[Extracted data entries]
====

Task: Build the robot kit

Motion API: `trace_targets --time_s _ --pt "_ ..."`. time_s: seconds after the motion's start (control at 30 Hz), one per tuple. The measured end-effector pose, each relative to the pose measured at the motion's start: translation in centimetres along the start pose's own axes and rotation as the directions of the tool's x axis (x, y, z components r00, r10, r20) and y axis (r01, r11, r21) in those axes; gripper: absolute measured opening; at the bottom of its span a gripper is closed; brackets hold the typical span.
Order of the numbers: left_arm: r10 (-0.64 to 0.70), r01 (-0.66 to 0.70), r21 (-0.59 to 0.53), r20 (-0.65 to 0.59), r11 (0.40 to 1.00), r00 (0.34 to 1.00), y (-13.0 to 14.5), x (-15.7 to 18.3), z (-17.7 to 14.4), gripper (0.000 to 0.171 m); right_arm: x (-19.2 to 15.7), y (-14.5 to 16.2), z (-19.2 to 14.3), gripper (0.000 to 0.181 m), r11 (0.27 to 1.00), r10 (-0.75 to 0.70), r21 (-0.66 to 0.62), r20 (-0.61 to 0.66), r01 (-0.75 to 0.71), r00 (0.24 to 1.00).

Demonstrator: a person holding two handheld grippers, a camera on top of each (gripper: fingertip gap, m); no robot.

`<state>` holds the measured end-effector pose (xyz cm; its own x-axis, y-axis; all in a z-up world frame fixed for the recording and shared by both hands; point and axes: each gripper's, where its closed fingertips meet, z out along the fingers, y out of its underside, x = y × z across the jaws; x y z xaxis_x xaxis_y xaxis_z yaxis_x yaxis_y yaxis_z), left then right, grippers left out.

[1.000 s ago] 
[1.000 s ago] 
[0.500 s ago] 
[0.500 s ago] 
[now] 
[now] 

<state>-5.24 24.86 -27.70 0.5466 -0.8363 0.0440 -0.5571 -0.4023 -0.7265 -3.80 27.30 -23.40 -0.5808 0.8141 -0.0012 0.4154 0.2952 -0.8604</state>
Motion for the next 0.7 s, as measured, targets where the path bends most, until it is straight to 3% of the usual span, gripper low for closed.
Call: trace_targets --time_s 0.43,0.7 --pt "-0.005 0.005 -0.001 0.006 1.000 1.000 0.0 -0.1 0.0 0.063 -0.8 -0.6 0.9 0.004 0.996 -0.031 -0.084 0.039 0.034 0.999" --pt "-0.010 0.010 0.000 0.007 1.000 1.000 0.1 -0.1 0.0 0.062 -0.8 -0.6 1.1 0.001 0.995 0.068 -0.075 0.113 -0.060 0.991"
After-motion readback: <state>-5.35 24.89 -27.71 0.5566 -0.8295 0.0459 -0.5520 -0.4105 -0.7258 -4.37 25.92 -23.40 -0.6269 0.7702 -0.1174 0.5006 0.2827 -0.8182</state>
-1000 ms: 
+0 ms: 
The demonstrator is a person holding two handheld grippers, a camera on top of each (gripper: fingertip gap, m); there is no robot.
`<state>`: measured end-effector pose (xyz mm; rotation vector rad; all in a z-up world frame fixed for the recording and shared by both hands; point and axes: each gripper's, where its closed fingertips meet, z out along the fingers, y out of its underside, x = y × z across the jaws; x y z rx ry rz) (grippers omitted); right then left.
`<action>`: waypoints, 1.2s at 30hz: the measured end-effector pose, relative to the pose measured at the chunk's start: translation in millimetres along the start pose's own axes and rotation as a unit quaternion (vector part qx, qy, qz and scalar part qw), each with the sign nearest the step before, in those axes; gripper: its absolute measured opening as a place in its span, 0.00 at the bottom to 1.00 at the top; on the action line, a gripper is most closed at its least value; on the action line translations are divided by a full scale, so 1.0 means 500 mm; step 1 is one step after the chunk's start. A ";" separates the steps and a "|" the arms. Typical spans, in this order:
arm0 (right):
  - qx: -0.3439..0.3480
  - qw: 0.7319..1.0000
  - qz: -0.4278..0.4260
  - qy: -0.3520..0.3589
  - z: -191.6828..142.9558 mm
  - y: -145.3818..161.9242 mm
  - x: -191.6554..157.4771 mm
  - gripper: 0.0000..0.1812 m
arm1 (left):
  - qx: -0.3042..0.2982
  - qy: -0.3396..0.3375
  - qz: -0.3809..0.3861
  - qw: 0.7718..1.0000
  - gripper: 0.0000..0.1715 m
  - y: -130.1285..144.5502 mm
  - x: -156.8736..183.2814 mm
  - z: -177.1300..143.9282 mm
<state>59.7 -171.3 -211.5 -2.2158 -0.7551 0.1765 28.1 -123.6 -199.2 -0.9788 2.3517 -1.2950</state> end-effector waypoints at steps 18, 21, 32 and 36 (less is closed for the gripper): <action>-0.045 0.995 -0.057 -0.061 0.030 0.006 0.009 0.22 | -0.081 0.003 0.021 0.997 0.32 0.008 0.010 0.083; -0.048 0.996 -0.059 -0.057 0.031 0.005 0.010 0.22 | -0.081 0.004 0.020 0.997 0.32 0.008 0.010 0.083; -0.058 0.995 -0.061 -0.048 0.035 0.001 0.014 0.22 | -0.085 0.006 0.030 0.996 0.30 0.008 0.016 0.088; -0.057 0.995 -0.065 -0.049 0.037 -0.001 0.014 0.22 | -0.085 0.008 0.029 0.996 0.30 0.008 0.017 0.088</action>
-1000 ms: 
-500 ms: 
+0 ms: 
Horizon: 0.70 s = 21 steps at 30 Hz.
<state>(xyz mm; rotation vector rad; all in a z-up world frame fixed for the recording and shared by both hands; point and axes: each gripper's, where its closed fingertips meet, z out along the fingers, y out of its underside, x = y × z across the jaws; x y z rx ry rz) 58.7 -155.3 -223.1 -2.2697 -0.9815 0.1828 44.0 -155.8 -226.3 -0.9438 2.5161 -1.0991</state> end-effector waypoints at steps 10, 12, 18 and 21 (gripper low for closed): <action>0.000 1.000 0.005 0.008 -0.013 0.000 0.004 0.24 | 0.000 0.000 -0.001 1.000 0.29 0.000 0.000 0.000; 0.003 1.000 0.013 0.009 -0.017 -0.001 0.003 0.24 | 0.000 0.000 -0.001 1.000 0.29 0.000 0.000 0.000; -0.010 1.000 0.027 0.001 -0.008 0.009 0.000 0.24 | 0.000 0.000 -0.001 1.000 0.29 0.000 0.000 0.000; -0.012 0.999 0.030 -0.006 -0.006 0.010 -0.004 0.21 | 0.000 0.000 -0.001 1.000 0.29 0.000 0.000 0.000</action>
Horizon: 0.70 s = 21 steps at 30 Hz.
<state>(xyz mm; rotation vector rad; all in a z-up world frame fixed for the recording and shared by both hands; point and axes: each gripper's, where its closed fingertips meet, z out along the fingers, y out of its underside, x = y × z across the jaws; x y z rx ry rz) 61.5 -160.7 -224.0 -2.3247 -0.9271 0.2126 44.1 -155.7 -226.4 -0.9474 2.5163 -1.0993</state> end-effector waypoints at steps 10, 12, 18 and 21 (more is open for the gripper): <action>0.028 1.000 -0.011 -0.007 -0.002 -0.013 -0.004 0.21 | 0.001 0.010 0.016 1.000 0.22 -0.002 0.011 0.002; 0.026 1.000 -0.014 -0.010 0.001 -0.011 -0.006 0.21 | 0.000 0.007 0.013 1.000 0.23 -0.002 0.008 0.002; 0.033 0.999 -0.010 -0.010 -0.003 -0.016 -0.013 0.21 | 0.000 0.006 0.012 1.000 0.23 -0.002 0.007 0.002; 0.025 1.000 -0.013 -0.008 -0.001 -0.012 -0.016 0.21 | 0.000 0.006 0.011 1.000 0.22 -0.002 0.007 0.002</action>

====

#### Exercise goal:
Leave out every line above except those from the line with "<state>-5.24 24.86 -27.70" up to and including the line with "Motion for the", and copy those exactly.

#### Answer to this exercise:
<state>-5.24 24.86 -27.70 0.5466 -0.8363 0.0440 -0.5571 -0.4023 -0.7265 -3.80 27.30 -23.40 -0.5808 0.8141 -0.0012 0.4154 0.2952 -0.8604</state>
Motion for the next 0.7 s, as measured, targets where the path bends most, until it is straight to 3% of the usual span, gripper low for closed.

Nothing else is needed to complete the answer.